Quick, picture of a scientist. You pictured someone in a lab coat, you didn’t look at the test tube. And no one ever imagines a group of people gathering around and mounting a turkey’s head on a spike to see if someone else will try to have sex with a turkey, but sometimes science is involved and very clearly you have to adjust your stereotypes. In the 1960s, Dr. Martin Shekin and Dr. Edward Hale designed a notoriously deadly experiment about the sex life of turkeys. They had already found in previous experiments that male turkeys would have sex in basically anything.
When male turkeys find female turkeys in their pens, they will try to have sex with them. When male turkeys find people in their pens they will try to have sex with them. If they encounter humans at the pictured stage shortly after hatching and then face humans and wives at the same time, they will treat the event like an intersecting version of the Ice Wide shot.
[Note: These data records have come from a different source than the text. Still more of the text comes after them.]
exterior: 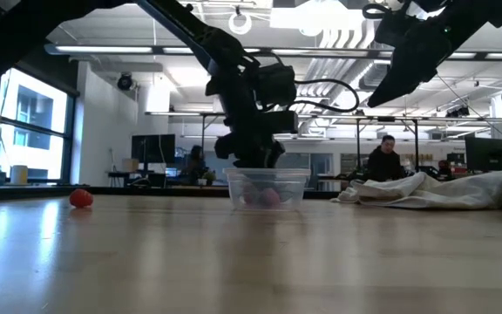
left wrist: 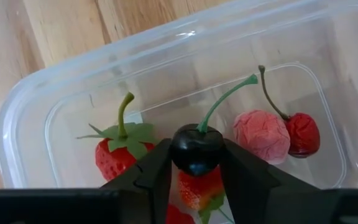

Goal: Pick and placing Produce into tupperware
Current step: Put the plum into the transparent container, then put the raspberry into the transparent container

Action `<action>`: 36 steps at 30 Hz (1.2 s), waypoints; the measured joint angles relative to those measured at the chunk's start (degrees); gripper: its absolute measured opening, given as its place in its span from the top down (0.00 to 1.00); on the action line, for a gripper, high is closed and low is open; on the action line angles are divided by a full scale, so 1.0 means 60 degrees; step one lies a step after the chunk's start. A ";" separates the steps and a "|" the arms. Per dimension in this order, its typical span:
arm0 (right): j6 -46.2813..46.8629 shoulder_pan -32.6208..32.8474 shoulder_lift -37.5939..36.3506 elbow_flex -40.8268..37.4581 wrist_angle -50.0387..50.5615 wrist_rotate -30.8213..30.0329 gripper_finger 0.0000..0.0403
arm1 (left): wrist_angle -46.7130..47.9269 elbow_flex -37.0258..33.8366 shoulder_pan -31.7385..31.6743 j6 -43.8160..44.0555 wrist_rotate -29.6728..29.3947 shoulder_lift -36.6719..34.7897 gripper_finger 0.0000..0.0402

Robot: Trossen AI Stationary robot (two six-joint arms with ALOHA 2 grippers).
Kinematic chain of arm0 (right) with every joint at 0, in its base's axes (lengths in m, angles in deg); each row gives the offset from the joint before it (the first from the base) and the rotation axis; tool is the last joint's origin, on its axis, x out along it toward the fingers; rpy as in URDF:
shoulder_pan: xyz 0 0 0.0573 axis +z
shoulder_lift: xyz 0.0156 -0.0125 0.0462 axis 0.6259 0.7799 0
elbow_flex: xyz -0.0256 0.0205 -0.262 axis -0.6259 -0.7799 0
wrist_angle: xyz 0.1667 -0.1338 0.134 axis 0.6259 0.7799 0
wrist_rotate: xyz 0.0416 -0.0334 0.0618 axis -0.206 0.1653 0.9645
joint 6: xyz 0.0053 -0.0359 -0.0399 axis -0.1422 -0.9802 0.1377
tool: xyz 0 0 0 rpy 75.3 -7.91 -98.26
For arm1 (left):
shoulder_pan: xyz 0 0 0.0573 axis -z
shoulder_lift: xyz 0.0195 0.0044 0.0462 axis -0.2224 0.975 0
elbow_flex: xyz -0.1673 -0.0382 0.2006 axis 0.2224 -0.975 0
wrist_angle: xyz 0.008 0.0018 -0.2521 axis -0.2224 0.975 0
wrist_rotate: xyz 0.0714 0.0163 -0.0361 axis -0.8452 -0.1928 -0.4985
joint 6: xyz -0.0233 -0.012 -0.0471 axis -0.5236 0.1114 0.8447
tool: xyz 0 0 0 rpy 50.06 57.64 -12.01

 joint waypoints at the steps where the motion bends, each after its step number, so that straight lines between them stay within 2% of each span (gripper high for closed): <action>1: 0.0000 -0.0002 0.0000 0.0004 0.0000 -0.0001 0.72 | -0.0001 0.0000 0.0000 -0.0031 0.0004 0.0000 0.70; 12: 0.0000 0.0000 0.0000 0.0004 0.0000 -0.0001 0.72 | 0.0001 0.0000 0.0000 0.0015 0.0004 0.0000 0.65; 20: 0.0000 -0.0004 0.0000 0.0004 0.0000 -0.0001 0.72 | 0.0172 0.0024 0.0000 0.0161 0.0004 -0.0138 0.66; 25: 0.0000 0.0000 -0.0002 0.0002 0.0000 0.0001 0.72 | 0.1363 0.0852 0.0000 0.0155 -0.0040 -0.0355 0.67; 31: 0.0000 -0.0001 0.0000 0.0000 0.0007 0.0001 0.72 | 0.3291 0.2435 0.0000 0.0168 -0.0092 -0.0415 0.67; 36: 0.0000 -0.0004 -0.0004 0.0004 0.0000 -0.0001 0.72 | 0.5531 0.3532 0.0000 0.0632 -0.0935 -0.0433 0.67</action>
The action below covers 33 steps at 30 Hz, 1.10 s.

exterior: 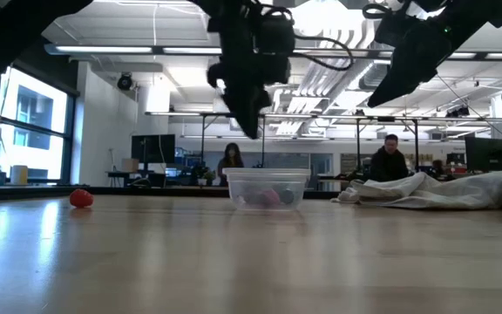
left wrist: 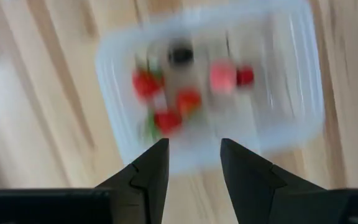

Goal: Pick and placing Produce into tupperware
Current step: Put the raspberry into the transparent container

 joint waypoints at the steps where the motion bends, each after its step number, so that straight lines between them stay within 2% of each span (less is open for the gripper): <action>1: 0.0000 0.0002 0.0000 -0.0004 0.0002 0.0000 0.72 | 0.0551 0.0168 0.0000 0.0139 -0.0215 0.0000 0.67; 5: 0.0000 0.0002 0.0003 -0.0003 0.0003 0.0000 0.72 | 0.2294 0.0447 0.0000 0.0518 -0.1134 -0.0011 0.67; 9: 0.0000 0.0003 0.0001 -0.0002 0.0001 0.0002 0.72 | 0.3187 0.0418 0.0071 0.0682 -0.1412 -0.0011 0.67; 13: 0.0000 0.0000 0.0000 -0.0004 0.0001 0.0000 0.72 | 0.3244 0.0057 0.0381 0.0594 -0.1389 -0.0328 0.67; 18: 0.0000 0.0004 0.0004 -0.0004 0.0004 0.0001 0.72 | 0.3103 -0.0935 0.0791 0.0841 -0.1431 -0.1541 0.67; 21: 0.0000 0.0004 0.0004 -0.0004 0.0000 0.0002 0.72 | 0.2783 -0.1949 0.1039 0.1219 -0.1799 -0.2727 0.67; 25: 0.0000 0.0004 0.0003 -0.0003 0.0000 0.0000 0.72 | 0.1813 -0.4008 0.1277 0.2013 -0.2172 -0.4871 0.67; 31: 0.0000 0.0002 0.0002 -0.0004 0.0000 0.0000 0.72 | 0.0518 -0.7642 0.1136 0.4462 -0.1929 -0.8294 0.67; 33: 0.0000 0.0004 0.0000 0.0000 0.0000 0.0000 0.72 | -0.0207 -0.8686 0.0968 0.5195 -0.1511 -0.9193 0.67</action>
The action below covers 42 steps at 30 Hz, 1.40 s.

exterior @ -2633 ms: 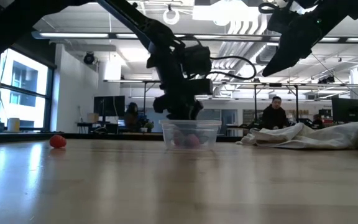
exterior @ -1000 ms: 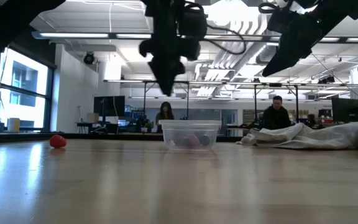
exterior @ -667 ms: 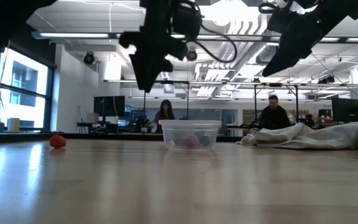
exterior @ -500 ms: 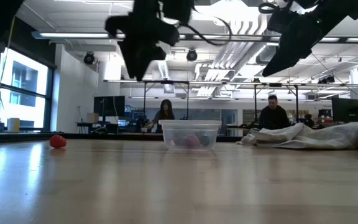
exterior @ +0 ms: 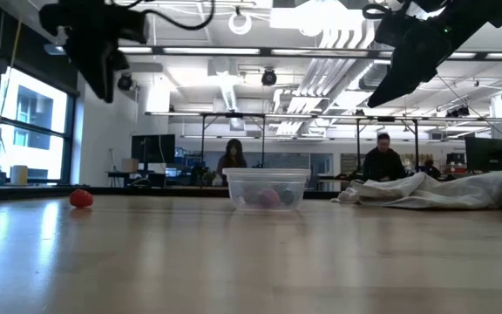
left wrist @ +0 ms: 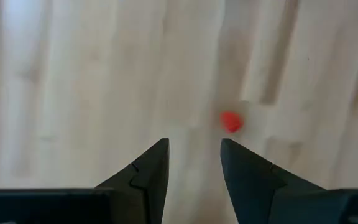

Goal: Pick and placing Produce into tupperware
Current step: Put the raspberry into the transparent container

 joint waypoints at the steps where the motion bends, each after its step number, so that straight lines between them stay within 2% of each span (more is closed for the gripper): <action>1: 0.0002 0.0000 0.0003 -0.0001 0.0000 0.0002 0.72 | -0.0389 -0.0449 -0.0088 0.0255 0.0396 -0.0361 0.67; 4: 0.0000 0.0000 0.0000 -0.0003 0.0000 0.0004 0.72 | -0.1431 -0.1414 -0.0244 0.0548 0.1751 -0.1045 0.67; 7: 0.0000 -0.0002 0.0002 -0.0003 0.0000 0.0000 0.72 | -0.1610 -0.1854 -0.0210 0.0584 0.2166 -0.1113 0.67; 12: 0.0000 -0.0003 0.0000 -0.0003 0.0000 0.0000 0.72 | -0.1481 -0.2154 -0.0228 0.0597 0.1536 -0.0752 0.67; 17: 0.0000 -0.0004 0.0003 -0.0001 0.0003 0.0000 0.72 | -0.1801 -0.2150 -0.0151 0.0626 0.1678 -0.0163 0.67; 22: 0.0000 0.0000 0.0000 -0.0003 0.0000 0.0000 0.72 | -0.2155 -0.2150 0.0425 0.0896 0.1663 0.0447 0.67; 30: 0.0000 -0.0004 0.0000 -0.0003 0.0000 0.0000 0.72 | -0.2537 -0.2147 0.1180 0.1657 0.1116 0.1335 0.67; 42: 0.0001 -0.0002 0.0000 -0.0003 0.0001 0.0000 0.72 | -0.2568 -0.2139 0.1160 0.2618 0.1023 0.2401 0.67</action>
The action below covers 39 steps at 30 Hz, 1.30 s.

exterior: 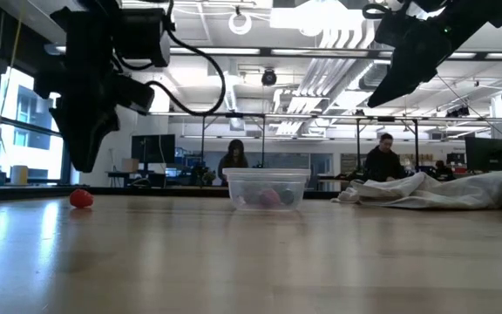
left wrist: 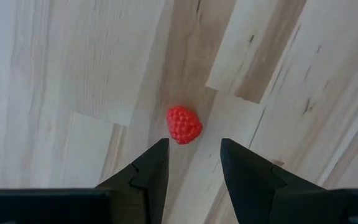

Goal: Pick and placing Produce into tupperware
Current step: Put the raspberry into the transparent container

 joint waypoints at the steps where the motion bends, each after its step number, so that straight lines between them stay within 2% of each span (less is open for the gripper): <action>1: -0.0001 -0.0001 0.0000 0.0004 -0.0001 0.0000 0.72 | -0.0019 0.0000 0.0000 0.0132 -0.0001 0.0058 0.67; 10: -0.0001 0.0002 0.0000 0.0000 -0.0001 0.0002 0.72 | -0.0444 -0.0004 -0.0004 0.1214 -0.0063 0.0365 0.67; 19: -0.0001 -0.0001 0.0000 0.0000 -0.0001 0.0000 0.72 | -0.0150 -0.0007 -0.0004 0.2305 -0.0701 0.0542 0.67; 32: 0.0000 -0.0002 0.0000 0.0000 -0.0001 0.0000 0.72 | 0.0198 -0.0007 -0.0004 0.2744 -0.0523 0.0580 0.66; 39: -0.0001 0.0002 0.0000 0.0003 -0.0001 0.0000 0.72 | 0.0221 -0.0007 -0.0004 0.2642 -0.0522 0.0580 0.55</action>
The team wrote, “When the sex-sensitive female in the test pen encountered both the turkey and the man together.”
“The men who forced the turkeys to concentrate on female turkeys every year before they were human-infected were equally loyal to humans.” In a somewhat bizarre situation, not all of the participants at least died.
In subsequent experiments where the same cannot be said, scientists investigated exactly what it was going to Turkey. This was done by making a taxidermy turkey and putting it in a pen with a male turkey. The turkeys were concerned that the turkeys showed no signs of life, and without hesitation necrophilia in stuffed animals. Scientists then proceeded to see if the body parts from the turkey had any effect on the male turkey’s mating attempt.
They had no effect on the legs, the wings had no effect, which is to say that the male turkeys still considered the dead bird an opportunity for mating and set it up. It went on as long as the scientists kept their heads on the sticks, like the most disgusting popsicles in the world. The male turkey was still trying to have sex with her.